Michael A. Crew and Paul R. Kleindorfer


Michael A. Crew and Paul R. Kleindorfer* INTRODUCTION 1 The problem of quality of service in regulated industries has been the subject of an extensive and developing literature as surveyed by Sappington (2005). Service quality has also been an issue for postal operators (POs) under monopoly, with increasing attention paid in recent years to its measurement. It will become even more important under competitive entry, as it contributes to both the definition and cost of the Universal Service Obligation (USO) as well as to product and marketing strategies for business products that will be the focus of competition. Indeed, with full market opening (FMO) approved to take effect in the European Union (EU) in 2011 and 2013, service quality along with maintaining the USO will take on new dimensions. For example, the quality of competitive products may be affected by the quality levels determined by regulators for USO products.
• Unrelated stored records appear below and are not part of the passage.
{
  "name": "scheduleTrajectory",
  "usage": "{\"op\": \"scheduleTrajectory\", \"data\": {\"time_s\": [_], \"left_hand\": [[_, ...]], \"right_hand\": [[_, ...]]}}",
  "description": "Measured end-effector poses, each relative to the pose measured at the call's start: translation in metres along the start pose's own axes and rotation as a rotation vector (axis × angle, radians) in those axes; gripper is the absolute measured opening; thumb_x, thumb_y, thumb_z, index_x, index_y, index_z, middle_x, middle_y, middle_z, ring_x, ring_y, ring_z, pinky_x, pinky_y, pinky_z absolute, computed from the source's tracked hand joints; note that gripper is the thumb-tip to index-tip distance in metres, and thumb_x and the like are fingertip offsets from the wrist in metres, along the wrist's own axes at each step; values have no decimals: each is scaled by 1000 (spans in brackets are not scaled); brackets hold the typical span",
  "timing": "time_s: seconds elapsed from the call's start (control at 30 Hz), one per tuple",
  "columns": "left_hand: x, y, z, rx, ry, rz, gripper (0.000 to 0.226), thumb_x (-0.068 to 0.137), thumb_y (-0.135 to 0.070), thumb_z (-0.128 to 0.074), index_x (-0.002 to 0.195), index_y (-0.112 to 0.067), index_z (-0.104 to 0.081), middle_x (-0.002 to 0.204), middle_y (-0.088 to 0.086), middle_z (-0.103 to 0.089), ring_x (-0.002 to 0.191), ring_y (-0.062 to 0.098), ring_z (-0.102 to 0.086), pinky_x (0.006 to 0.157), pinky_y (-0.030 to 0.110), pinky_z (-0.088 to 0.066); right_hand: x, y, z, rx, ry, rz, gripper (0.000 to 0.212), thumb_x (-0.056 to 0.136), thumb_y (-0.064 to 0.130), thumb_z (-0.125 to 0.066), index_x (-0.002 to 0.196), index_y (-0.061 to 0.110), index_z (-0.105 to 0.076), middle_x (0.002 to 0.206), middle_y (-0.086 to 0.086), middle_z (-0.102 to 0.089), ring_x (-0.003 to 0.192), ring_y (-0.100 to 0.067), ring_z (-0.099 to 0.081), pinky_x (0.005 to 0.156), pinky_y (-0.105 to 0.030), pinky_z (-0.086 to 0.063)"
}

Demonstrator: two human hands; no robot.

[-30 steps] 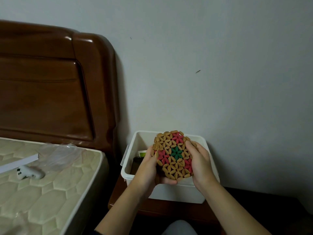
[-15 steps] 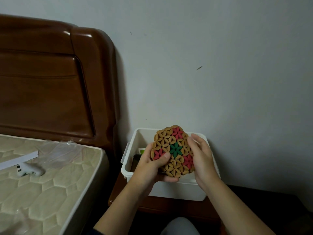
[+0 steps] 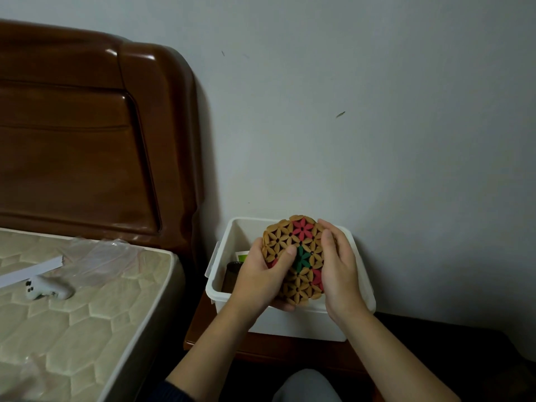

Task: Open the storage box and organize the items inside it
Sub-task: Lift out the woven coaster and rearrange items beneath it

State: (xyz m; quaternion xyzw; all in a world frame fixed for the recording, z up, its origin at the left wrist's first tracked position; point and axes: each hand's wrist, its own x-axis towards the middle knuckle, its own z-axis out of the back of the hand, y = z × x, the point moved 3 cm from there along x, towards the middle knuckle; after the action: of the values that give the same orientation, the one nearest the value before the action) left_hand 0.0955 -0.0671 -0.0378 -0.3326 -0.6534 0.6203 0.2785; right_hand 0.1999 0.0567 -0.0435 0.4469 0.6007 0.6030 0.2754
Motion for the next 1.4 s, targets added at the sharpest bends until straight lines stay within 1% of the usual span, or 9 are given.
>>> {"op": "scheduleTrajectory", "data": {"time_s": [0.47, 0.6, 0.77, 0.9, 1.0, 1.1, 1.23, 1.33, 1.4], "left_hand": [[12, 6, 19, -68, -137, -74, 32, 84, -62, -80, 109, -47, -68, 106, -5, -79, 92, 25, -80, 50, 47, -63], [26, 11, 27, -73, -130, -82, 34, 85, -57, -81, 113, -44, -68, 107, -7, -79, 92, 17, -80, 54, 48, -64], [47, 22, 41, -68, -175, -129, 39, 85, -50, -83, 119, -36, -70, 112, -6, -79, 100, 15, -78, 69, 39, -67], [64, 41, 58, -159, -231, -63, 48, 77, -57, -85, 118, -39, -68, 114, -3, -78, 99, 22, -79, 64, 53, -66], [74, 59, 75, -185, -322, -35, 43, 83, -54, -84, 118, -37, -66, 115, 0, -77, 95, 26, -80, 57, 57, -64], [81, 74, 86, -161, -394, -23, 30, 86, -49, -81, 110, -41, -65, 114, -1, -76, 92, 23, -80, 54, 54, -64], [88, 83, 85, -149, -380, -39, 21, 88, -46, -81, 104, -48, -67, 110, -8, -77, 92, 20, -80, 54, 53, -64], [88, 85, 85, -180, -396, -53, 21, 90, -46, -80, 107, -45, -68, 111, -6, -78, 92, 22, -81, 53, 53, -63], [87, 86, 87, -207, -409, -42, 26, 90, -47, -79, 112, -41, -67, 113, -3, -78, 94, 24, -80, 53, 53, -63]], "right_hand": [[7, 3, -20, -56, 43, 37, 25, 102, 50, -61, 124, 38, -66, 120, 16, -73, 115, -6, -69, 100, -43, -60], [15, -8, -30, -71, 54, 66, 26, 104, 45, -60, 128, 35, -63, 124, 13, -72, 119, -8, -68, 101, -43, -59], [30, -30, -42, -92, 147, 29, 33, 105, 51, -55, 137, 50, -60, 133, 23, -66, 125, 1, -63, 96, -23, -58], [63, -56, -40, -158, 169, -144, 39, 102, 63, -47, 136, 48, -59, 135, 16, -65, 126, -7, -63, 103, -36, -55], [90, -87, -21, -400, 90, -358, 27, 104, 42, -55, 128, 32, -60, 122, 6, -65, 109, -19, -68, 102, -47, -56], [96, -121, -4, -758, 224, -623, 6, 97, 25, -61, 91, 22, -60, 93, -4, -64, 84, -22, -62, 75, -36, -51], [87, -150, -1, -859, 408, -942, 11, 95, 29, -63, 96, 26, -52, 89, 1, -52, 72, -16, -50, 62, -30, -43], [90, -161, -3, -728, 377, -1023, 15, 100, 37, -65, 104, 28, -54, 94, 2, -59, 74, -18, -53, 76, -35, -45], [93, -169, -4, -684, 373, -1050, 32, 100, 45, -66, 124, 27, -57, 123, -2, -63, 102, -24, -57, 95, -40, -43]]}}
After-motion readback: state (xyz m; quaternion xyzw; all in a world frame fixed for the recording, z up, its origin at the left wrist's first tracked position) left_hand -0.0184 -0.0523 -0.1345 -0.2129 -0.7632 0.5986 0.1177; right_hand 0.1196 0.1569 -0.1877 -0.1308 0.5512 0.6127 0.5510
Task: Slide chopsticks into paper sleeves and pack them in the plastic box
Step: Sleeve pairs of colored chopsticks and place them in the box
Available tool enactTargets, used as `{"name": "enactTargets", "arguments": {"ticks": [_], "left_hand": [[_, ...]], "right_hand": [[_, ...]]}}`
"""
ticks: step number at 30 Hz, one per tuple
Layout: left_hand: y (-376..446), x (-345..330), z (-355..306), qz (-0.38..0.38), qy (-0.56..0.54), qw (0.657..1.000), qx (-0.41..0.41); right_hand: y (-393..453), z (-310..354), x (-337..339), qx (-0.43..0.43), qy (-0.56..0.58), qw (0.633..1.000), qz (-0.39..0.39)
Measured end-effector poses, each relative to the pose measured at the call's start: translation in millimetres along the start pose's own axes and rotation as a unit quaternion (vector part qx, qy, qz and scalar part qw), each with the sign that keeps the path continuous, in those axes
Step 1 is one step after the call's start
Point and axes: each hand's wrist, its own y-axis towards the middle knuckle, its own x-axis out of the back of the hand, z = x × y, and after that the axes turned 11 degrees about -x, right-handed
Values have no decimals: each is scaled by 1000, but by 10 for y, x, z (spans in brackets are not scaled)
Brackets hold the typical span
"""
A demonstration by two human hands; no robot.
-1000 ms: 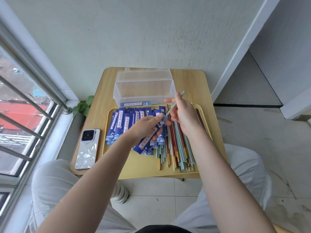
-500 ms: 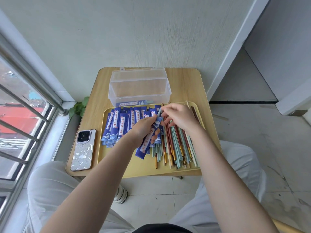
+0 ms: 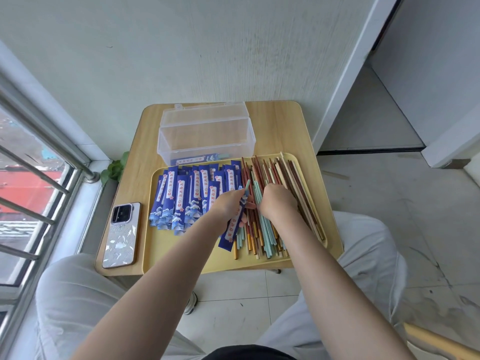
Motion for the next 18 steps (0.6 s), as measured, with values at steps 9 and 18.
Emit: {"name": "enactTargets", "arguments": {"ticks": [9, 18], "left_hand": [[24, -10, -9, -13, 14, 1000, -7], [-6, 17, 1, -12, 26, 1000, -9]], "right_hand": [[38, 0, -29, -7, 34, 999, 0], [-55, 116, -110, 4, -5, 999, -54]]}}
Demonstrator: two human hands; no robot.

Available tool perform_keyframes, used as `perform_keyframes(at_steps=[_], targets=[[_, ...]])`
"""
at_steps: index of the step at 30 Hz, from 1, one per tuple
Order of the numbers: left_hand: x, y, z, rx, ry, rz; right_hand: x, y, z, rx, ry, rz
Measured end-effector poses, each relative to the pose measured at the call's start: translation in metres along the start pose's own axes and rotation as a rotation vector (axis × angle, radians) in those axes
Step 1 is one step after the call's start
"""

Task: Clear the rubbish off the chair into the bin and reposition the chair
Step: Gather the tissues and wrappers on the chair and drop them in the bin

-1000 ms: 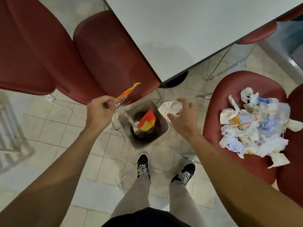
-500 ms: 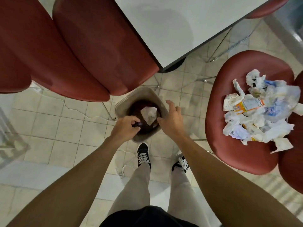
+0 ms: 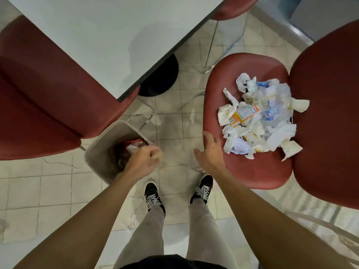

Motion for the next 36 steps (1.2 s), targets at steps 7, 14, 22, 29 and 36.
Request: perform_keyframes(at_steps=[7,14,22,29,36], targets=[[-0.076,-0.053,0.104,-0.044,-0.126,-0.114,0.090,0.003,0.110,-0.087,-0.092,0.119],[-0.138,-0.117,0.205,-0.156,-0.196,-0.173,0.156,-0.010,0.197,-0.239,0.067,0.201],[-0.197,-0.185,0.259,-0.195,-0.352,-0.274,0.157,-0.054,0.237,-0.150,0.178,0.067],[-0.238,-0.186,0.254,-0.184,-0.443,-0.283,0.179,-0.060,0.254,-0.043,-0.052,0.176],[-0.265,-0.177,0.265,-0.294,-0.459,-0.146,0.242,-0.037,0.294,-0.121,-0.377,0.345]])
Point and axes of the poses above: each hand's wrist, its own y-axis away from the middle knuckle, its own x-axis out of the back of the hand, z = x × y, the point moved 9 cm from there along -y, towards the middle knuckle, and after that the axes turned 13 degrees about -z, right-handed, at the moved point
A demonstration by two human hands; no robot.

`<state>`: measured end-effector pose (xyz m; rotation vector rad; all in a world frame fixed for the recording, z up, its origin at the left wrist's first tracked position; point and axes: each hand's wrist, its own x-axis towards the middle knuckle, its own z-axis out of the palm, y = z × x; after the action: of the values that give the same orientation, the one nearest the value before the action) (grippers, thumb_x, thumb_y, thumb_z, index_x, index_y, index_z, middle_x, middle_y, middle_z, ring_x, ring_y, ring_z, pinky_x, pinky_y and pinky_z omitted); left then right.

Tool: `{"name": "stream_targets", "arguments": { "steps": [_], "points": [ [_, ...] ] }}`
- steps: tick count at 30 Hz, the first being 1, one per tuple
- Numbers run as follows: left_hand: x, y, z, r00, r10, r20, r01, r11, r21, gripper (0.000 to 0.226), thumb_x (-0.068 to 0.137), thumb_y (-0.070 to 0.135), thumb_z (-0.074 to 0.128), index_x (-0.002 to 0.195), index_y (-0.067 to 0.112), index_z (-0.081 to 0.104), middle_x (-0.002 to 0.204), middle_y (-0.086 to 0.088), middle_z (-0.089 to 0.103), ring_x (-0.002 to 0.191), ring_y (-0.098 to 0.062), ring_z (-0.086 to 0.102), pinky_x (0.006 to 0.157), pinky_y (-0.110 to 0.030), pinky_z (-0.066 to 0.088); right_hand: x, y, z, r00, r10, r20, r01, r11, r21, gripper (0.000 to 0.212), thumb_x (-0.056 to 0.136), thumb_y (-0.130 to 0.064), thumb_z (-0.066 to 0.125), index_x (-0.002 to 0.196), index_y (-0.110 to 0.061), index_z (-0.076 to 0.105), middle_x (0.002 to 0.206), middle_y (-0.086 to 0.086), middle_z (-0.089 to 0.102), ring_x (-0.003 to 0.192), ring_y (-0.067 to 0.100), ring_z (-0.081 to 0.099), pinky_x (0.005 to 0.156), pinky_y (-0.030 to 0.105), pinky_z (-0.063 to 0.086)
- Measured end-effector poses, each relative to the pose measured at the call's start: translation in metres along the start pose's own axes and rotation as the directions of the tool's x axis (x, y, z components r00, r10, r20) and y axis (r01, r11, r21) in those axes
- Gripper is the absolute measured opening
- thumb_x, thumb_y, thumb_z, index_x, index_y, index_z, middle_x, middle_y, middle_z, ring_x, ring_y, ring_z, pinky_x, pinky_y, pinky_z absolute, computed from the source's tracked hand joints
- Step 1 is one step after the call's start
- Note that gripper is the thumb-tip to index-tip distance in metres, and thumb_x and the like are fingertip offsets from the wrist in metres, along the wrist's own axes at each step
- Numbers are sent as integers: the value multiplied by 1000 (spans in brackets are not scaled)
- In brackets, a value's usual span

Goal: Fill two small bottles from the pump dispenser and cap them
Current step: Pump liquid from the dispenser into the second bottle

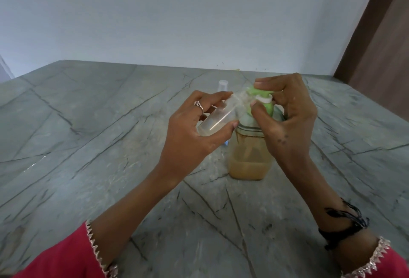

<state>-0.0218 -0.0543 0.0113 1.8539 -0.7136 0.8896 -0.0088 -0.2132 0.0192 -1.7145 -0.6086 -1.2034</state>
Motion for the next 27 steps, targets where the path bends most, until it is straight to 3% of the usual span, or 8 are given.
{"name": "stream_targets", "arguments": {
  "steps": [8, 13, 19, 24, 27],
  "points": [
    [2, -1, 0, 1000, -10, -8, 10, 1000, -8, 41, 77, 29, 65, 116, 17, 57, 99, -2, 61, 88, 0, 57, 73, -8, 45, -4, 5, -1, 997, 1, 71, -3, 1000, 26, 25, 82, -5, 60, 107, 0, 61, 113, -4, 55, 108, 5, 55, 89, 23, 47],
    [2, -2, -1, 1000, -8, -8, 8, 1000, 12, 42, 78, 31, 64, 116, 17, 56, 100, -2, 60, 88, -1, 57, 74, -8, 45, -5, 8, -1, 996, 2, 84, -3, 1000, 16, 28, 82, -3, 61, 110, 5, 62, 119, -3, 53, 114, 3, 52, 93, 26, 47],
    [3, -1, 0, 1000, 6, -10, -6, 1000, 16, 42, 77, 30, 66, 116, 15, 57, 99, -4, 61, 88, -1, 57, 74, -10, 46, -2, 3, -1, 998, -18, 53, 16, 999, 37, 38, 75, 7, 64, 106, -14, 54, 106, 5, 56, 99, 6, 57, 81, 19, 48],
    [1, 0, 0, 1000, 17, 2, -17, 1000, 15, 41, 76, 31, 65, 114, 17, 56, 100, -3, 61, 88, -1, 57, 74, -10, 47, 1, -1, 0, 1000, -2, 22, 1, 999, 43, 32, 74, 4, 63, 97, -16, 54, 95, 13, 59, 87, 16, 60, 71, 25, 52],
    [1, 0, 0, 1000, 21, 1, -21, 1000, 17, 41, 77, 31, 65, 114, 16, 56, 101, -4, 61, 89, -2, 57, 74, -9, 47, 2, -1, -1, 1000, -2, 23, 1, 999, 36, 28, 74, 1, 63, 96, -15, 55, 95, 12, 59, 87, 11, 59, 72, 21, 51]
  ]
}}
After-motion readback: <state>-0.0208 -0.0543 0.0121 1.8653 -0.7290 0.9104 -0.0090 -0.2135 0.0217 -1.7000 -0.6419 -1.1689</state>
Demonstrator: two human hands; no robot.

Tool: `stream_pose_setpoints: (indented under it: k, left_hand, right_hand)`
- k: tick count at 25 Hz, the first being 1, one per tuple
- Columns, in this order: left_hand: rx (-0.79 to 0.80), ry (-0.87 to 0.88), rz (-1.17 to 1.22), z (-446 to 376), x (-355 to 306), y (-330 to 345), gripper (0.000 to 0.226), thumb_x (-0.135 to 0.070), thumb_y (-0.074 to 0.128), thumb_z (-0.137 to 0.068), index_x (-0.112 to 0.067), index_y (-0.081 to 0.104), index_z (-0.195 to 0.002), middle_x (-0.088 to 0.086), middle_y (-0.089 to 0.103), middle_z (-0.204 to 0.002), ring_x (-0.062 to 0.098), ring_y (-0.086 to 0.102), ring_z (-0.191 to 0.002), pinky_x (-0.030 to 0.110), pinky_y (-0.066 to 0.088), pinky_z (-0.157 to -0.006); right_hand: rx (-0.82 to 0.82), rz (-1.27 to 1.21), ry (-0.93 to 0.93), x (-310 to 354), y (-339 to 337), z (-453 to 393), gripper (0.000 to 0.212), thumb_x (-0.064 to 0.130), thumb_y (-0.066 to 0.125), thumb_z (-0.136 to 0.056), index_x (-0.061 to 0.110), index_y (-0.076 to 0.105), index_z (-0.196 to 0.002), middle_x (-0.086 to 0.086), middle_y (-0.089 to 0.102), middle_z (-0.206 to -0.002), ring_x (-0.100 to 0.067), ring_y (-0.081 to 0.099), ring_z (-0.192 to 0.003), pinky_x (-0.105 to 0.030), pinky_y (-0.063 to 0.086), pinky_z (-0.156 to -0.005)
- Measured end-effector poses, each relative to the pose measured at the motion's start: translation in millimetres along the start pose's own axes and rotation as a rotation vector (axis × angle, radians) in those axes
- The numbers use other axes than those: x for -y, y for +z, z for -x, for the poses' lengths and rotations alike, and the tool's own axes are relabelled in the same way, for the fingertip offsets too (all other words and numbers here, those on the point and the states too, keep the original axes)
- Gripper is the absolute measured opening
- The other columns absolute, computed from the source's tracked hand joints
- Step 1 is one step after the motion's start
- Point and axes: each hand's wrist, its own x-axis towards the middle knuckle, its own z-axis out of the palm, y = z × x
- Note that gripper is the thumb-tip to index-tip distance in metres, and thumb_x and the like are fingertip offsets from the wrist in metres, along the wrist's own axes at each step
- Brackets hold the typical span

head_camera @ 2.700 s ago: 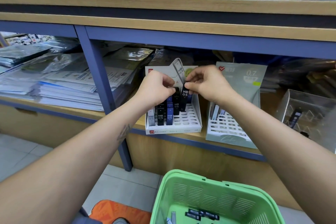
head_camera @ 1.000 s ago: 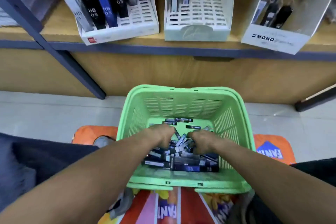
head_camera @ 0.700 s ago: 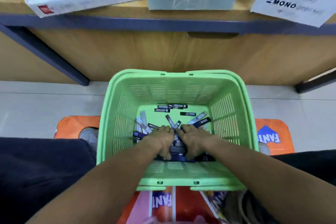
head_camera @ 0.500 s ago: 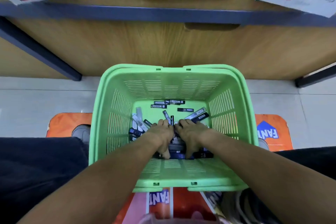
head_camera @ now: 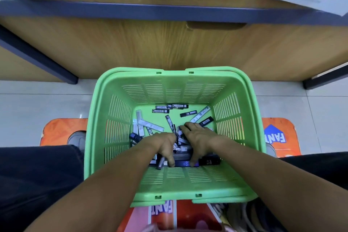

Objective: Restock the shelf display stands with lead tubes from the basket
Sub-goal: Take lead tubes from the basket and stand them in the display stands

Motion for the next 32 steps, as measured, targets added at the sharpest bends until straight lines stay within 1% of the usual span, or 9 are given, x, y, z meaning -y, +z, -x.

Similarly, the technological innovations spurred by the Internet will impact service quality and its regulation. The topic is complicated and too broad to be covered in one chapter. The focus of this chapter will be on integrating price-cap regulation with service quality in the postal sector under entry. While service quality under entry has an extensive literature for regulated industries, it is relatively new ground in the postal sector, because, until only recently, entry was not a major issue. With 2011 looming in Europe and postal reform taking root around the world, this is changing fast and quality...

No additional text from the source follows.